*WHAT YOU NEED TO DO*:
Your task is to find every line in the records that holds the string "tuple" and copy it.

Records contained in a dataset
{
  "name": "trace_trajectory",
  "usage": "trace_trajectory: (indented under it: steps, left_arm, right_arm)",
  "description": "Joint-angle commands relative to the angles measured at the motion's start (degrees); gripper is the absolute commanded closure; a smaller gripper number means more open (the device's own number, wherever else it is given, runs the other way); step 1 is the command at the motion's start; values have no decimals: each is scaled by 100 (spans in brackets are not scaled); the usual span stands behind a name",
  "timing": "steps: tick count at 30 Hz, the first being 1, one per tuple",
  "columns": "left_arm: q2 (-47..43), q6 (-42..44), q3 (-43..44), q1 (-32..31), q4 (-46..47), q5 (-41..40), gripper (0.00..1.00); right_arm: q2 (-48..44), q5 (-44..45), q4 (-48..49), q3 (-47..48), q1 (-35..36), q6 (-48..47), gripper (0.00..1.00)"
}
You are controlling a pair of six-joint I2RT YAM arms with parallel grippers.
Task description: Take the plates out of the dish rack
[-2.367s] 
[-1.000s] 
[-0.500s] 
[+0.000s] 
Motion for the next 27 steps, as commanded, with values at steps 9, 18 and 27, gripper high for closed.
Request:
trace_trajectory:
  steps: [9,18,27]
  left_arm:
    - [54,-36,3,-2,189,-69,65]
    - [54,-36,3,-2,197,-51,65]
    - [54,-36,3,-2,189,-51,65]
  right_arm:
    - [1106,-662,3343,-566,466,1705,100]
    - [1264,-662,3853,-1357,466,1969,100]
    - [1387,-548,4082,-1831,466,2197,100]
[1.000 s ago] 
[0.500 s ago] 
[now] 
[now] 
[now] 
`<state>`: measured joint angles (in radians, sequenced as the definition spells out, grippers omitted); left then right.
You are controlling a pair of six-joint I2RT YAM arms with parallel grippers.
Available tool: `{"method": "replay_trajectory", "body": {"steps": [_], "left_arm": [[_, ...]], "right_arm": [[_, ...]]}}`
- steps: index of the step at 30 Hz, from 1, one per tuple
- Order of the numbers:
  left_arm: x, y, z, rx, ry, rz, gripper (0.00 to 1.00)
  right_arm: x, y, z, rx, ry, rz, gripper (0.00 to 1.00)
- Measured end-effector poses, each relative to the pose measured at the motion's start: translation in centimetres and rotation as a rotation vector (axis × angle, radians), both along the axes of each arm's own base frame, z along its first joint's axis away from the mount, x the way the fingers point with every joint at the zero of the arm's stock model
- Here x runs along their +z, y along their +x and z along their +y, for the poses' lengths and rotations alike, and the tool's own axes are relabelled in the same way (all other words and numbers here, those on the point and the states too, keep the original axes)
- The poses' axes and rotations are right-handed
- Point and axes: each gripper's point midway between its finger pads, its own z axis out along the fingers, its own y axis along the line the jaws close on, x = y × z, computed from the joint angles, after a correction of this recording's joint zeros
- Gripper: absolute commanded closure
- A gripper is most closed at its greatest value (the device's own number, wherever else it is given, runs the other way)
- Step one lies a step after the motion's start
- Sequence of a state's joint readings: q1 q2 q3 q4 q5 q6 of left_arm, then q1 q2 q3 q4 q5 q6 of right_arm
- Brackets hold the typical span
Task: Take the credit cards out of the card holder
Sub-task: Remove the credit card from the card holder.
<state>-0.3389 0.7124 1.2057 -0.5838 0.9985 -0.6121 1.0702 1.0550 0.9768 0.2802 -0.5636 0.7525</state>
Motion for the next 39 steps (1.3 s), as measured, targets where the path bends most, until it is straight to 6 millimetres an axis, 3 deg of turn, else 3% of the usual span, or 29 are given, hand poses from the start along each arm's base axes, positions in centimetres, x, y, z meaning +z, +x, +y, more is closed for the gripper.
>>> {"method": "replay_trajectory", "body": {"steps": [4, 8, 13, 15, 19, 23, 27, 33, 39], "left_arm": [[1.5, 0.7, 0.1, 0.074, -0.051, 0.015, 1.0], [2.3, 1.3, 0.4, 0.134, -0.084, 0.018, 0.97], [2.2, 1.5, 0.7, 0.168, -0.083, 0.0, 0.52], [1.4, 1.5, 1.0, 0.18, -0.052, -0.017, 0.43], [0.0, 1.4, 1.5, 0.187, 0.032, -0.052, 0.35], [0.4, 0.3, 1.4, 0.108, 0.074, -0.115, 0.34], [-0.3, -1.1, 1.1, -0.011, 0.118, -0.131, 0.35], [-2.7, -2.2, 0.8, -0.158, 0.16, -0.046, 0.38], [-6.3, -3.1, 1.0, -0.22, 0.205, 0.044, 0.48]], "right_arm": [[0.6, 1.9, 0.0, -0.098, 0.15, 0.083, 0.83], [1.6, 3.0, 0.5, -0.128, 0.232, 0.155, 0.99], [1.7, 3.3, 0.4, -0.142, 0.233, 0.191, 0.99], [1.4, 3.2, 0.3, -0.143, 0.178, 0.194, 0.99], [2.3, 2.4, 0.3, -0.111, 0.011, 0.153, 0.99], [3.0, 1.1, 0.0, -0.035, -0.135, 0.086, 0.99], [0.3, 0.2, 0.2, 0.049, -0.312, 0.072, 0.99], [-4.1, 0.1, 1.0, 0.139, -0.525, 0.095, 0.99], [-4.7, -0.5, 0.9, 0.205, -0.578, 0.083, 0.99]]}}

*RESULT FOR THIS TASK*:
  "timing": "steps: tick count at 30 Hz, the first being 1, one per tuple",
- steps: index of the step at 30 Hz, from 1, one per tuple

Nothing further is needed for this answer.